# AHAM: Adapt, Help, Ask, Model - Harvesting LLMs for literature mining

AHAM adapts a topic modeling framework to a specific domain by minimizing the AHAM metric, as introduced in [AHAM: Adapt, Help, Ask, Model - Harvesting LLMs for literature mining](https://arxiv.org/pdf/2312.15784). By doing so, it reduces the proportion of outlier topics and lowers the lexical or semantic similarity between the generated topic labels, resulting in more distinct and domain-relevant topics.
 


### AHAM METRIC

The AHAM metric is defined as:

$$
\text{AHAM} = 2 \times \left(\frac{|\text{outliers}|}{|\text{topics}|}\right) \times \text{(average pairwise topic similarity)}
$$

This metric combines the ratio of outlier topics to total topics with the average pairwise similarity of topic labels.
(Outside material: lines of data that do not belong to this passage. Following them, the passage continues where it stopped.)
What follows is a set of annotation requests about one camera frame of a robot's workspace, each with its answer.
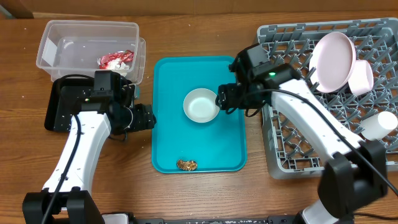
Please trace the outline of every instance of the rectangular tray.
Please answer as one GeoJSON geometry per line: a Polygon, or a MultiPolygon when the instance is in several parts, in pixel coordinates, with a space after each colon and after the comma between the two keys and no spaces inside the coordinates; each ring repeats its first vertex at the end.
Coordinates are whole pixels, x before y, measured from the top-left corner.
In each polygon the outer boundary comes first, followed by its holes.
{"type": "MultiPolygon", "coordinates": [[[[342,124],[359,134],[361,120],[381,111],[397,114],[398,101],[398,20],[395,18],[355,21],[309,22],[260,26],[256,40],[269,60],[290,63],[301,73],[315,97],[342,124]],[[373,91],[354,96],[348,86],[332,93],[316,91],[310,82],[308,64],[317,42],[330,32],[342,32],[354,43],[357,59],[367,60],[374,72],[373,91]]],[[[262,134],[268,171],[276,179],[316,177],[322,174],[322,162],[300,130],[270,106],[262,109],[262,134]]],[[[387,148],[388,171],[398,170],[398,130],[381,142],[387,148]]]]}
{"type": "Polygon", "coordinates": [[[220,111],[207,123],[191,121],[183,111],[185,96],[196,88],[215,93],[218,86],[235,83],[228,65],[234,58],[177,57],[156,63],[154,72],[154,114],[157,124],[152,130],[152,163],[162,173],[187,171],[177,161],[194,160],[194,172],[237,171],[247,160],[246,132],[242,111],[227,115],[220,111]]]}

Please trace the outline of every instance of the dish rack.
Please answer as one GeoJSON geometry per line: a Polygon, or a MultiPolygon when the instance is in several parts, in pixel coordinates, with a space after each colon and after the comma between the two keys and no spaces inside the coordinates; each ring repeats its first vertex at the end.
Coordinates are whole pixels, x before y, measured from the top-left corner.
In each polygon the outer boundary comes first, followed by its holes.
{"type": "MultiPolygon", "coordinates": [[[[307,82],[320,103],[343,125],[359,134],[361,120],[381,111],[398,115],[398,19],[309,22],[260,26],[257,41],[269,60],[289,63],[307,82]],[[353,95],[348,85],[331,93],[312,85],[308,64],[318,41],[330,32],[342,32],[355,45],[356,58],[367,60],[374,75],[373,90],[353,95]]],[[[268,171],[276,179],[316,177],[322,174],[322,162],[314,148],[282,113],[266,105],[262,109],[262,134],[268,171]]],[[[388,171],[398,170],[398,129],[381,140],[387,148],[388,171]]]]}

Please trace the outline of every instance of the pink plate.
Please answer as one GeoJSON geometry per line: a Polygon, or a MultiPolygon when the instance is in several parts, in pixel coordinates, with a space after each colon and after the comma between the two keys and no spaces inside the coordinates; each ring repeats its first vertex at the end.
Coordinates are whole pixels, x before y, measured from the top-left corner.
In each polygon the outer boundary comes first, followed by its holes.
{"type": "Polygon", "coordinates": [[[312,53],[310,70],[316,70],[311,82],[319,83],[318,91],[330,93],[348,82],[355,65],[355,47],[352,41],[341,32],[324,36],[312,53]]]}

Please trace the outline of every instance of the teal tray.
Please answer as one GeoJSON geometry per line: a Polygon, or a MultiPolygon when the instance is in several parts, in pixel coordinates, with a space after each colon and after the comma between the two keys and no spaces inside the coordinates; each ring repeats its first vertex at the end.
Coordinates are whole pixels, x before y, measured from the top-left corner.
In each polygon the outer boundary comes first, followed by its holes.
{"type": "Polygon", "coordinates": [[[227,172],[243,168],[248,155],[244,115],[220,111],[208,123],[195,123],[183,111],[185,96],[196,88],[217,93],[218,86],[235,83],[228,65],[234,58],[163,58],[155,66],[153,110],[157,119],[152,130],[152,163],[162,173],[186,173],[177,161],[194,160],[197,172],[227,172]]]}

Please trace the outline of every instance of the red wrapper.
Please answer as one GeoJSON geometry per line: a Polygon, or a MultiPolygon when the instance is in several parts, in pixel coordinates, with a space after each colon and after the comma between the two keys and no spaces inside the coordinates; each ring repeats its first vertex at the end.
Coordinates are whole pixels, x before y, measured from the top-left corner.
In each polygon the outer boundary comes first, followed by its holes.
{"type": "Polygon", "coordinates": [[[103,56],[101,59],[98,60],[99,63],[99,68],[100,69],[115,69],[110,67],[110,62],[120,59],[118,64],[122,64],[122,62],[127,63],[127,62],[132,62],[134,58],[134,52],[131,50],[126,50],[124,52],[116,52],[113,54],[107,54],[103,56]]]}
Minimizing this metric drives the adaptation process, ensuring that topics are both distinct and well-aligned with the target domain.

In [None]:
#!pip install git+https://github.com/bkolosk1/aham --quiet

In [None]:
from aham.data import load_ida_dataset

In [None]:
abstracts, titles = load_ida_dataset()

In [None]:
# Next, we need to configure the grid

In [None]:
# first we select the LLM 

In [None]:
DEFAULT_MODEL_ID = "mistralai/Mistral-7B-Instruct-v0.3"

In [None]:
DEFAULT_EMBEDDING_MODEL = "sentence-transformers/all-MiniLM-L6-v2"

In [None]:
# We set the Generation parameters
DEFAULT_LLAMA_GEN_PARAMS = {"temperature": 0.1, "max_new_tokens": 300, "repetition_penalty": 1.1}

In [None]:
DEFAULT_UMAP_PARAMS = {"n_neighbors": 15, "n_components": 32, "min_dist": 0.0, "metric": "cosine", "random_state": 42}

In [None]:
DEFAULT_HDBSCAN_PARAMS = {"min_cluster_size": 10, "metric": "euclidean", "cluster_selection_method": "eom"}

In [None]:
DEFAULT_CHAT_TEMPLATE = [
    {"role": "system", "content": "You are a helpful, respectful, and honest research assistant for labeling topics."},
    {"role": "user", "content": (
        "I have a topic that contains the following documents:\n"
        "- Bisociative Knowledge Discovery by Literature Outlier Detection.\n"
        "- Evaluating Outliers for Cross-Context Link Discovery.\n"
        "- Exploring the Power of Outliers for Cross-Domain Literature Mining.\n"
        "The topic is described by the following keywords: bisociative, knowledge discovery, "
        "outlier detection, data mining, cross-context, link discovery, cross-domain, machine learning.\n"
        "Based on the information above, please create a simple, short and concise computer science label for this topic. "
        "Make sure you only return the label."
    )},
    {"role": "assistant", "content": "Outlier-based knowledge discovery"},
    {"role": "user", "content": (
        "\n"
        "I have a topic that contains the following documents: [DOCUMENTS]\n"
        "The topic is described by the following keywords: '[KEYWORDS]'.\n"
        "Based on the information above, please create a simple, short and concise computer science label for this topic. "
        "Make sure you only return the label."
    )}
]


In [3]:
DEFAULT_TOPIC_SIMILARITY_METHOD = "semantic"

In [4]:
from aham.aham_topic_modeling import AHAMTopicModeling

RuntimeError: Failed to import transformers.integrations.integration_utils because of the following error (look up to see its traceback):
Failed to import transformers.modeling_utils because of the following error (look up to see its traceback):
partially initialized module 'torchvision' has no attribute 'extension' (most likely due to a circular import)

In [None]:
#now we can setup the config 

In [None]:
config = {
            "chat_template": DEFAULT_CHAT_TEMPLATE,
            "model_id": DEFAULT_MODEL_ID,
            "token": "",
            "llm_gen_params": DEFAULT_LLAMA_GEN_PARAMS,
            "embedding_model_name": DEFAULT_EMBEDDING_MODEL,
            "umap_params": DEFAULT_UMAP_PARAMS,
            "hdbscan_params": DEFAULT_HDBSCAN_PARAMS,
            "sem_model_name": DEFAULT_EMBEDDING_MODEL,
            "topic_similarity_method": DEFAULT_TOPIC_SIMILARITY_METHOD
        }

In [None]:
estimator = AHAMTopicModeling(config=best_result["config"], topic_similarity_method="fuzzy")
estimator.fit(abstracts)
score = estimator.score()

In [None]:
print(score)